June 2010

I generally tend to support Democrats because they are usually more attentive to the needs of everyday Americans vs. those of the drug companies.  One notable exception is that of Republican Chuck Grassley.  He’s been a thorn in the side of many drug companies, so I’m not surprised that he’s so involved in the controversy over Avandia:

Sen. Chuck Grassley (R-Iowa) and Rep. Rosa DeLauro (D-Conn.) on Monday criticized the Food and Drug Administration’s stance on the diabetes drug Avandia in the wake of two new medical studies. The studies, in the Journal of the American Medical Association, found that Avandia caused “increased risk of stroke, heart failure, and death” for patients aged 65 and older.

Source: Grassley, DeLauro criticize FDA’s stance on Avandia following critical JAMA studies – The Hill’s Healthwatch

Still, I’m not entirely comfortable with politicians nudging the FDA towards making scientific decisions, even if I think those decisions are right.  What I would prefer is an FDA that is in no way beholden to the drug industry, and that is therefore able to make decisions that take ONLY safety and efficacy into consideration.

Living legend Dr. Steve Nissen wants the FDA to pay more attention to the cardiovascular risks of diabetes drugs in the future:

ORLANDO — Should new diabetes drugs submitted to the FDA have a higher bar for cardiovascular safety than other drugs was the focus of a debate here between Steve E. Nissen, MD, and David G. Orloff, MD.

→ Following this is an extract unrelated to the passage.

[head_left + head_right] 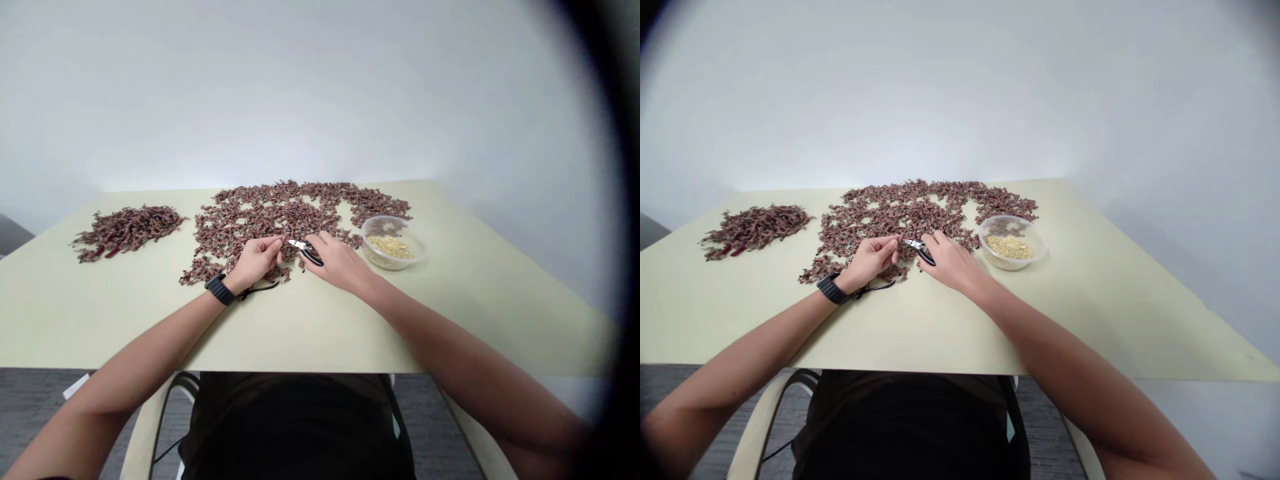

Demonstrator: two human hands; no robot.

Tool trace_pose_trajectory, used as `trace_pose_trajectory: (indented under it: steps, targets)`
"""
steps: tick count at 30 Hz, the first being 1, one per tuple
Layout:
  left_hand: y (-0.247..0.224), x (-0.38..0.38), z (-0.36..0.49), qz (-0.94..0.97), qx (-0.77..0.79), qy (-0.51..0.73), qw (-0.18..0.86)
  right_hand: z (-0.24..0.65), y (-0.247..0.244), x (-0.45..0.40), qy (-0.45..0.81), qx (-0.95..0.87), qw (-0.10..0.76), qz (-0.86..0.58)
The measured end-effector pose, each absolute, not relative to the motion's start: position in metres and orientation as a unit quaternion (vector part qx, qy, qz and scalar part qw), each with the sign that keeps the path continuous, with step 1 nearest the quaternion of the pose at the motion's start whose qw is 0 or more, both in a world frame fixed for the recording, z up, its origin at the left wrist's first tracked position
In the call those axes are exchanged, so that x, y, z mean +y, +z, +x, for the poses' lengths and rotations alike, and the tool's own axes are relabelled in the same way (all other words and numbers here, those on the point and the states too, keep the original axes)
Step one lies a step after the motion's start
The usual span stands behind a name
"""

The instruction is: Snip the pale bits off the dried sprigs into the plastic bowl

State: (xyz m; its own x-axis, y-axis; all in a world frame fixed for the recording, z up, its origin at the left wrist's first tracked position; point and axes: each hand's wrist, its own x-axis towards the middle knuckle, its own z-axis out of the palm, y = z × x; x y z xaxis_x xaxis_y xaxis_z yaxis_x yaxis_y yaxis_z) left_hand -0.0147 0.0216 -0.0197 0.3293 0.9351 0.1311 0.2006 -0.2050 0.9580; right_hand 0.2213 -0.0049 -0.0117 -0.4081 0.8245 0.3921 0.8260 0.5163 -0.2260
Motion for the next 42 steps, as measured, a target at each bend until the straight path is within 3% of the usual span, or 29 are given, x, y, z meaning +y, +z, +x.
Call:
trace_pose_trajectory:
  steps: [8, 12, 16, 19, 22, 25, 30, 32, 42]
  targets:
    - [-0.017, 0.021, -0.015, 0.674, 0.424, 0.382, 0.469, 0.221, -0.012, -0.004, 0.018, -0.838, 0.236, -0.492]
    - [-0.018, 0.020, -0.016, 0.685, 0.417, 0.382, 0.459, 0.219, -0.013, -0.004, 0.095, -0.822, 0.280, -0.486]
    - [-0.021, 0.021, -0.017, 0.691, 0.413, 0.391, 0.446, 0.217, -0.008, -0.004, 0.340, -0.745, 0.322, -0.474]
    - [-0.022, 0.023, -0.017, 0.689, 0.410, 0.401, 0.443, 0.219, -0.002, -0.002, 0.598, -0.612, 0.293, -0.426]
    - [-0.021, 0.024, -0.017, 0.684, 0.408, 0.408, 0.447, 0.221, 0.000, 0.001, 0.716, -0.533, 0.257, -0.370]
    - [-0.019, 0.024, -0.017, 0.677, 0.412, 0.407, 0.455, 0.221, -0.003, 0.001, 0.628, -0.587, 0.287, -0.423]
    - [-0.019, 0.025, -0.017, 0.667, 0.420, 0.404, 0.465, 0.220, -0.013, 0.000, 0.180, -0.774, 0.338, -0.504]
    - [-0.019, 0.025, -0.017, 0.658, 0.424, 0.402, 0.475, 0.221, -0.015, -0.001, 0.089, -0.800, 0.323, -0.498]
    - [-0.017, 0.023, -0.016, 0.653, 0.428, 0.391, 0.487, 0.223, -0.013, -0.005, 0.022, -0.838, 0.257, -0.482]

“Drugs that lower blood sugar can make CV disease worse or they can make it better, and we ought to know which it is before we treat our patients,” Nissen, chairman of the department of CV medicine at Cleveland Clinic, said at the debate. “Clinical outcome trials comparing alternative diabetes therapies are essential to determine the optimal approach to prevent CV morbidity and mortality.”

Source: CV safety in diabetes treatments debated | Resource Center: Type 2 Diabetes

Dr. Nissen was one of the first doctors to link Vioxx to heart attacks and strokes, and also one of the first doctors to link Avandia to heart attacks and strokes.  If I had my way, this guy would have a ton of authority at the FDA.

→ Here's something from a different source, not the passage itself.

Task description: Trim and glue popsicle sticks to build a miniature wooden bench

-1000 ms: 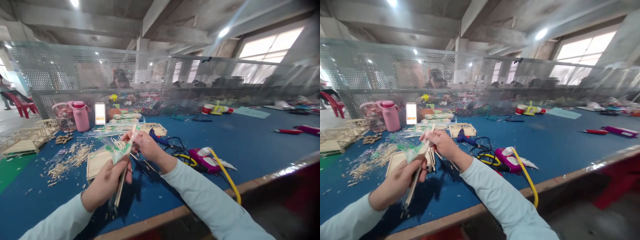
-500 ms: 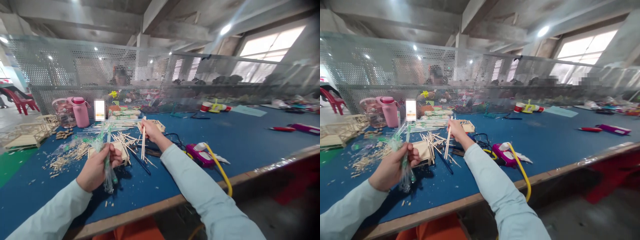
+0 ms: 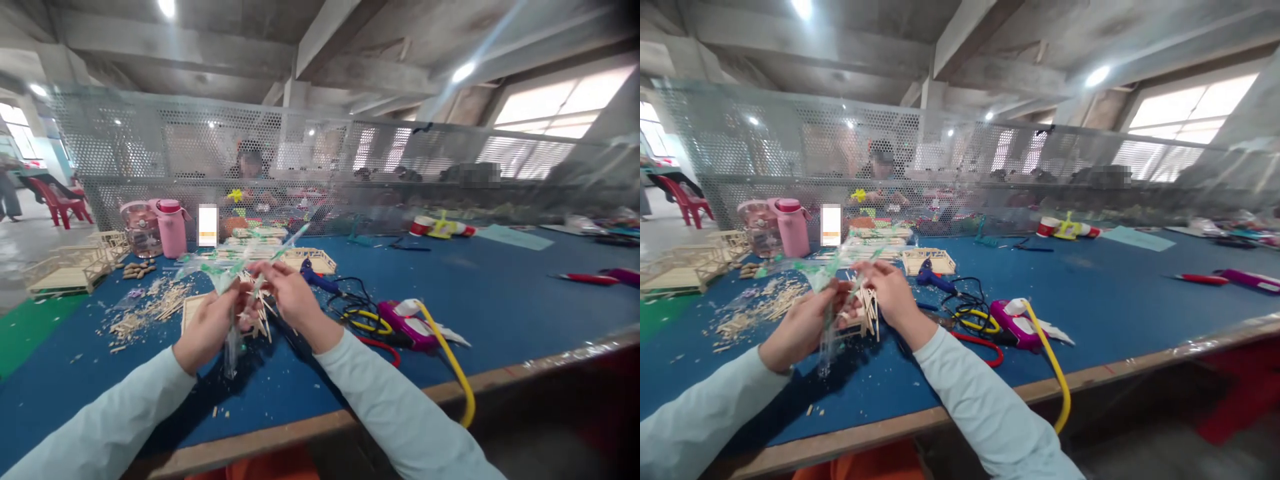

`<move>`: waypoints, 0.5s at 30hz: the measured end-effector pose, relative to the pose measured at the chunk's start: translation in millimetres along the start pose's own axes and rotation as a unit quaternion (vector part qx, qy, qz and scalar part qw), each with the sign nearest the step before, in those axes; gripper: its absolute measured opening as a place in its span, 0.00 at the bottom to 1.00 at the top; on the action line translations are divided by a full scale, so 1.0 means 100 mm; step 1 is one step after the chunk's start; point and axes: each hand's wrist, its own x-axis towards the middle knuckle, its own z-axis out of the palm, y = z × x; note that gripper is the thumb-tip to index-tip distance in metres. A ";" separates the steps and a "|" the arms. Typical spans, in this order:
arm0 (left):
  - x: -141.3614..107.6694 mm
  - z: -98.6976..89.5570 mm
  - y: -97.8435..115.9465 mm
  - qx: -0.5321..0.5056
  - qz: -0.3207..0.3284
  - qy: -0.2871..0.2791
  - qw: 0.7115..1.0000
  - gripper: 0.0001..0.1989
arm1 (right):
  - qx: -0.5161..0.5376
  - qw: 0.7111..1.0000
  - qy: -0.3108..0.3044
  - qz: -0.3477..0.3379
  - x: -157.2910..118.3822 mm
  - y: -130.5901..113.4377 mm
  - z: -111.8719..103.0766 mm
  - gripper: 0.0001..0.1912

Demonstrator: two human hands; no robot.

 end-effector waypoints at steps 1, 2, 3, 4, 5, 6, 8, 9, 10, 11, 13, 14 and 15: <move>0.00 -0.01 -0.01 -0.002 0.027 0.025 0.999 0.15 | 0.060 0.997 0.038 0.012 0.03 -0.01 -0.04 0.11; -0.01 -0.03 -0.01 0.006 0.056 0.047 0.997 0.15 | 0.106 0.992 0.059 0.025 0.06 -0.02 -0.09 0.09; -0.02 -0.05 -0.02 0.034 0.089 0.061 0.994 0.15 | 0.127 0.989 0.059 0.046 0.09 -0.03 -0.13 0.09; -0.04 -0.08 -0.02 0.080 0.126 0.062 0.987 0.15 | 0.117 0.990 0.043 0.072 0.09 -0.04 -0.15 0.08; -0.07 -0.11 -0.03 0.135 0.167 0.053 0.975 0.14 | 0.079 0.992 0.018 0.094 0.08 -0.05 -0.16 0.08; -0.09 -0.13 -0.04 0.192 0.207 0.032 0.959 0.14 | 0.021 0.994 -0.015 0.106 0.05 -0.05 -0.14 0.07; -0.13 -0.16 -0.08 0.283 0.277 -0.018 0.918 0.11 | -0.102 0.986 -0.101 0.083 -0.04 -0.05 -0.07 0.04; -0.15 -0.16 -0.10 0.315 0.307 -0.032 0.897 0.10 | -0.147 0.977 -0.148 0.052 -0.09 -0.05 -0.03 0.03; -0.15 -0.16 -0.12 0.345 0.331 -0.031 0.878 0.10 | -0.182 0.963 -0.200 0.020 -0.14 -0.05 0.01 0.04; -0.15 -0.15 -0.13 0.374 0.349 -0.019 0.859 0.11 | -0.210 0.942 -0.260 -0.007 -0.17 -0.04 0.04 0.05; -0.14 -0.14 -0.14 0.433 0.369 0.010 0.823 0.14 | -0.250 0.901 -0.353 -0.039 -0.21 -0.03 0.06 0.06; -0.13 -0.14 -0.13 0.459 0.370 0.013 0.808 0.16 | -0.270 0.891 -0.362 -0.048 -0.21 -0.02 0.06 0.06; -0.12 -0.13 -0.12 0.478 0.367 0.001 0.798 0.18 | -0.287 0.888 -0.355 -0.053 -0.20 -0.01 0.05 0.05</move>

I think one of the most dangerous practices out there is that of pharmaceutical companies wooing doctors with free gifts and meals.  In states where it is legal, you have a group of sales reps (most of whom aren’t doctors) coming into doctors offices, giving them gifts of tangible value, and telling them how safe and effective drug X is.  Doctors get lulled into a trusting relationship with these sales reps, and they prescribe medications without properly investigating the safety of the drugs. 

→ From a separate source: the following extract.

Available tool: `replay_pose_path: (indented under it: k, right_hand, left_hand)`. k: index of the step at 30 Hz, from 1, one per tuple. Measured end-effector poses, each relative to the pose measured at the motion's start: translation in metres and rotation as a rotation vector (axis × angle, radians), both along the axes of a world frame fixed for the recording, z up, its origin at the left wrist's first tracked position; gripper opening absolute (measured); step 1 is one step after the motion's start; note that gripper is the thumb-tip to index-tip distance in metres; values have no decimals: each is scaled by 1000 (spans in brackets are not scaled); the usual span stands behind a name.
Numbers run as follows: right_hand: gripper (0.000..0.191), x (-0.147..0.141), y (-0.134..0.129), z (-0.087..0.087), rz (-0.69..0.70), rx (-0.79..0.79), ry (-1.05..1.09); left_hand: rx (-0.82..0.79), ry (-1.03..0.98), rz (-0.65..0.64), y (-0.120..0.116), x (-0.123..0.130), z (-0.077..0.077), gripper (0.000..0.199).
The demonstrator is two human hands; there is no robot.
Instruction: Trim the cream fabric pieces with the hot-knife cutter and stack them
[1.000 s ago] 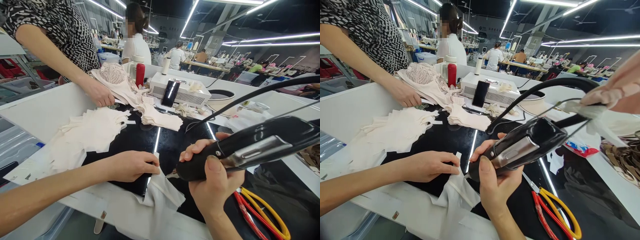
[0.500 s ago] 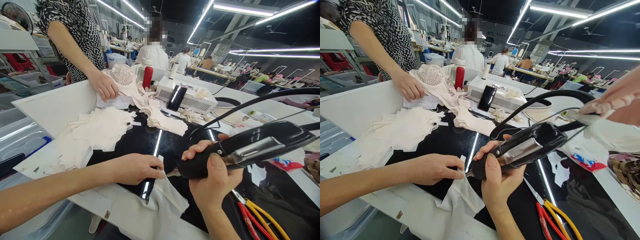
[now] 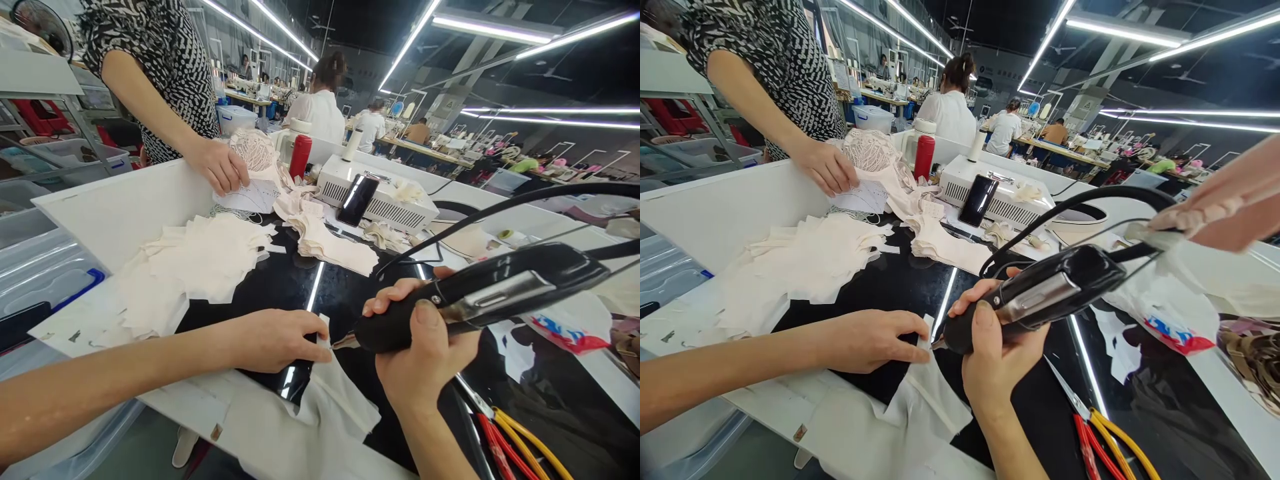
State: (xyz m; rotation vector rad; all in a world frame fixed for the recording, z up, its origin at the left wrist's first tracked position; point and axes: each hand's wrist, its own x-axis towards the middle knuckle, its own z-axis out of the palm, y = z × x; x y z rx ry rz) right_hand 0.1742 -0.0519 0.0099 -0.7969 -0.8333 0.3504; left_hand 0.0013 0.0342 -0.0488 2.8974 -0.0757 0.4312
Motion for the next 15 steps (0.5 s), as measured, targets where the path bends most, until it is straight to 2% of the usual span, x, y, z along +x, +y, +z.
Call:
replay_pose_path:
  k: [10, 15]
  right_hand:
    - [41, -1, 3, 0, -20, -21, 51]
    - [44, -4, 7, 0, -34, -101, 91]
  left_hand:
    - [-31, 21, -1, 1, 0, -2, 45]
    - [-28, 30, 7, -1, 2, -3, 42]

Well, two years ago Massachusetts put a stop to that practice.  Sadly, now they want to bring it back:

A two-year-old state ban on gifts in the medical and pharmaceutical industries would be repealed under an economic development bill that the House budget committee began polling its members on yesterday.

Source: Ban on drug industry gifts could be lifted – The Boston Globe

Why do they want to bring it back?  Because some businesses are complaining that they lost profits.  So what?  If doctors won’t prescribe drugs based upon the safety and efficacy of the drug, then they shouldn’t prescribe it because the nice sales rep brought lunch for the whole office from Cheesecake Factory.  (And sorry, Cheesecake Factory, if you can’t attract customers who aren’t basically using you as a bribe, you should be out of luck, too.)

This is a great step towards greater transparency:

WASHINGTON — The Food and Drug Administration launched a website Tuesday where patients and health care professionals can find safety information about recently approved drugs and vaccines.

On the Postmarketing Drug Safety Evaluations site, the FDA plans to share what it has learned about the safety of a new drug or biologic, such as a vaccine, 18 months after approval or after 10,000 patients have used it, whichever comes later.

Source: New FDA website lets public find drug safety info – USATODAY.com

Here’s the direct link.

The bottom line is that pharmaceutical companies could put drug lawyers out of business if they just told the truth about the risks of taking specific drugs.  Instead, their marketing departments resist adding even the slightest warning to the package insert of a drug.  At least at this new site individuals will have the chance to see what kind of adverse event reports are coming in.